▶ **AIM OF THE EXERCISE**: Reproduce the first line of the material below and each line after it, exactly, through the line containing "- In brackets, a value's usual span", and give nothing more.
↓
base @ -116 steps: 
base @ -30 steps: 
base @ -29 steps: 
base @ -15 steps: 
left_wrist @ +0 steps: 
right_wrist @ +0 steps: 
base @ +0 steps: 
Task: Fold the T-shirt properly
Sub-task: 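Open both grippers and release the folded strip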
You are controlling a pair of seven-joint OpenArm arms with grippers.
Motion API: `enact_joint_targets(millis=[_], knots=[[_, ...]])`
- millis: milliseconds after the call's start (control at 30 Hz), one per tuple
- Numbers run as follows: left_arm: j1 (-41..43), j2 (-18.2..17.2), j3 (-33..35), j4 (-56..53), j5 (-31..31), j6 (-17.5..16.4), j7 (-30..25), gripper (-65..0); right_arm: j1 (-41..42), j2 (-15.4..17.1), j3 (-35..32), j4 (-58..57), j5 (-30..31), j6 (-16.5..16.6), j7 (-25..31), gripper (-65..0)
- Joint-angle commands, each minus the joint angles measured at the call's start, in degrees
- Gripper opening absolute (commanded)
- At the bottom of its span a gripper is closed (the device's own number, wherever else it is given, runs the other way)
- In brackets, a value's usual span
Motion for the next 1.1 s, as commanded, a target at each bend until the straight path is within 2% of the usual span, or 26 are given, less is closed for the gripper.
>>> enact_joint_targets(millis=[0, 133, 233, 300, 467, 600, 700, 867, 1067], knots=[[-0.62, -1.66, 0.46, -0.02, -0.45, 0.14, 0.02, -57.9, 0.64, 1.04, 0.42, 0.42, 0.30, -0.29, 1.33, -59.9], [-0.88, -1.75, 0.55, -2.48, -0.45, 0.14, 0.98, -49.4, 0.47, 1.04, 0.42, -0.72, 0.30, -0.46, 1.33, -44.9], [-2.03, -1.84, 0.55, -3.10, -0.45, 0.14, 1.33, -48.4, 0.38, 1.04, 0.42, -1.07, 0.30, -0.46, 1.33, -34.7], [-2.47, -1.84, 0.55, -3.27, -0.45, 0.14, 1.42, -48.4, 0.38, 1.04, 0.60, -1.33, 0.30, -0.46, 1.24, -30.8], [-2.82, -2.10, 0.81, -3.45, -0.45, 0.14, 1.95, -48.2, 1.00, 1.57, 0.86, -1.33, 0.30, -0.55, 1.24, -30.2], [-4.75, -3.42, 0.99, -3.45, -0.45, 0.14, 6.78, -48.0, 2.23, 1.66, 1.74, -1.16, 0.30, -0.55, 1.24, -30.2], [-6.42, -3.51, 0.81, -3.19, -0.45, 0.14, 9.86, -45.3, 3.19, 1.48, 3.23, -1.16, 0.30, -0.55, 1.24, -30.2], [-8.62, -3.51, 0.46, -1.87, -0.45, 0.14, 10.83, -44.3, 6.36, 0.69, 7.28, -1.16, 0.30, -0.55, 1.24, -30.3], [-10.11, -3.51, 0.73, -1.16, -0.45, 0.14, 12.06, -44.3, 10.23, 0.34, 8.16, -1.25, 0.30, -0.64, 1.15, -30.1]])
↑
▶ **SOLUTION TO THIS TASK**:
base @ -116 steps: 
base @ -30 steps: 
base @ -29 steps: 
base @ -15 steps: 
left_wrist @ +0 steps: 
right_wrist @ +0 steps: 
base @ +0 steps: 
Task: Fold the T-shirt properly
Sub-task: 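Open both grippers and release the folded strip
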You are controlling a pair of seven-joint OpenArm arms with grippers.
Motion API: `enact_joint_targets(millis=[_], knots=[[_, ...]])`
- millis: milliseconds after the call's start (control at 30 Hz), one per tuple
- Numbers run as follows: left_arm: j1 (-41..43), j2 (-18.2..17.2), j3 (-33..35), j4 (-56..53), j5 (-31..31), j6 (-17.5..16.4), j7 (-30..25), gripper (-65..0); right_arm: j1 (-41..42), j2 (-15.4..17.1), j3 (-35..32), j4 (-58..57), j5 (-30..31), j6 (-16.5..16.6), j7 (-25..31), gripper (-65..0)
- Joint-angle commands, each minus the joint angles measured at the call's start, in degrees
- Gripper opening absolute (commanded)
- At the bottom of its span a gripper is closed (the device's own number, wherever else it is given, runs the other way)
- In brackets, a value's usual span

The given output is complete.